Welcome to CF, and I agree, Tatum IS beeyooteeful. Then I looked at the second photo and *gasped*! 8O Yeesh! I've got no clue! I think those spots look too small to be ringworm, I also know some cats (usually orange cats) get freckles around their lips, nose, eyes and ears, and I've seen black cats with some white-spotting in the skin of their ears...but because you say these are sores, I think I'd bring my cat to the vet to find out exactly what it is.
Heidi =^..^=

~just a quick opinion~
_I do not feel flea-collars do *anything* for the cat but keep fleas away from their neck and put a toxic/poison too close to their major organs (brain, heart, lungs). Also, "Hatrz", which is a common grocery-store pet-product provider is known for marketing products that have been harmful/deadly to our small pets. Your best flea products will be the spot-ons from Advantage, Frontline and Revolution._
h


----------



## MimiMorgan (Aug 14, 2009)

Thanks Heidi! I don't think they're freckles because they're hard and raised, almost like warts. The only reason I thought maybe chiggers was because I saw some pictures of what they look like on humans, and they're pretty much identical. (Here's one picture of chigger bites http://www.dailyyonder.com/files/u2/chigger370_1.jpg).

I can't afford a vet just now (when can I ever, darnit), but there is a volunteer organization here that helps pay for vet costs. So it will probably come to that. In the meantime I guess I'll put the 
Lotrimin on once a day, and maybe Vaseline once a day to suffocate the chiggers? Seems better than doing nothing, but then maybe doing nothing would be better.
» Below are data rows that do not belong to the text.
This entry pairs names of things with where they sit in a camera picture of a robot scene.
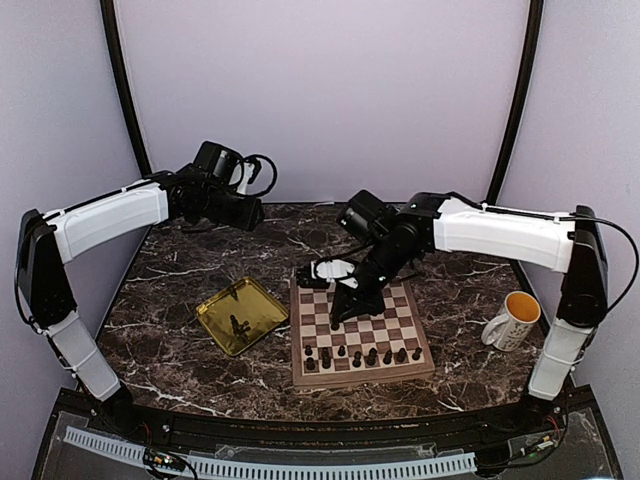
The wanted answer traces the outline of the gold metal tray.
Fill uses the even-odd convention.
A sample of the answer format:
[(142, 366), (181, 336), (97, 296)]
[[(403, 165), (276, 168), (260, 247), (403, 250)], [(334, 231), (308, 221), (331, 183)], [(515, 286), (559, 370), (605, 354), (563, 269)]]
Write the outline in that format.
[[(237, 290), (238, 302), (229, 295), (230, 286)], [(223, 352), (236, 357), (287, 320), (289, 312), (251, 277), (243, 277), (230, 286), (200, 304), (195, 312), (200, 324)], [(247, 333), (247, 343), (234, 337), (230, 314), (234, 314), (240, 323), (249, 322), (251, 330)]]

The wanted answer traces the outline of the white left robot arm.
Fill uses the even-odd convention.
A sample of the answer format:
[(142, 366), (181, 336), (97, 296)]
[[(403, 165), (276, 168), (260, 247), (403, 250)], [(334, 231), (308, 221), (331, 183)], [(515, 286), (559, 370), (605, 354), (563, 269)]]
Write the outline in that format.
[(178, 219), (252, 231), (277, 179), (269, 157), (205, 141), (177, 171), (157, 171), (70, 207), (23, 215), (14, 273), (19, 312), (63, 368), (104, 404), (101, 417), (120, 436), (134, 435), (141, 415), (125, 401), (127, 387), (82, 318), (74, 263), (114, 240)]

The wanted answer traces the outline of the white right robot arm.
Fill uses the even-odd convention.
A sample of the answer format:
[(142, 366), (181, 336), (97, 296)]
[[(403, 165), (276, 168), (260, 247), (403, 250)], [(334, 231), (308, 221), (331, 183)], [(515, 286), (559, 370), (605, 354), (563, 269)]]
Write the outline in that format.
[(529, 379), (528, 396), (510, 413), (521, 434), (549, 416), (587, 339), (608, 312), (607, 264), (593, 211), (541, 213), (475, 203), (464, 196), (420, 192), (401, 208), (366, 190), (358, 192), (337, 222), (369, 251), (351, 263), (319, 260), (315, 279), (336, 285), (333, 324), (379, 314), (383, 288), (411, 261), (434, 251), (472, 252), (533, 263), (563, 274), (561, 297), (542, 353)]
Thanks for the tip about the flea collars. My husband insisted on buying them, but I should have been more vocal about my misgivings.


----------



## MimiMorgan (Aug 14, 2009)

PS

Never mind about the "suffocating chiggers" thing. Just did some research and apparently that's no effective, as the chiggers don't actually reside in the skin.

I'm stumped....


----------



## Heidi n Q (Nov 22, 2006)

Oh, I'm sorry you're stumped. I can see that you want to help your kitties. atback 
I thought the pic of that lady's leg looked terrible. It looks like what I think my foot/leg would look like if I stood barefoot in a red-ant nest and didn't try to get them off me before they began biting. Looks painful. Are the kitties scratching?, shaking their heads? ...I just can't imagine what could do that. I agree it has to be either contagious (_spreadable or shareable_) or some sort of bug-bite reaction. Do your kitties go outside at all? Mosquitos? (_okay, I was *realllly* reaching on that one_)
Hopefully some of our other members will have seen this and can chime in with good advice. Just give them some time...
heidi


----------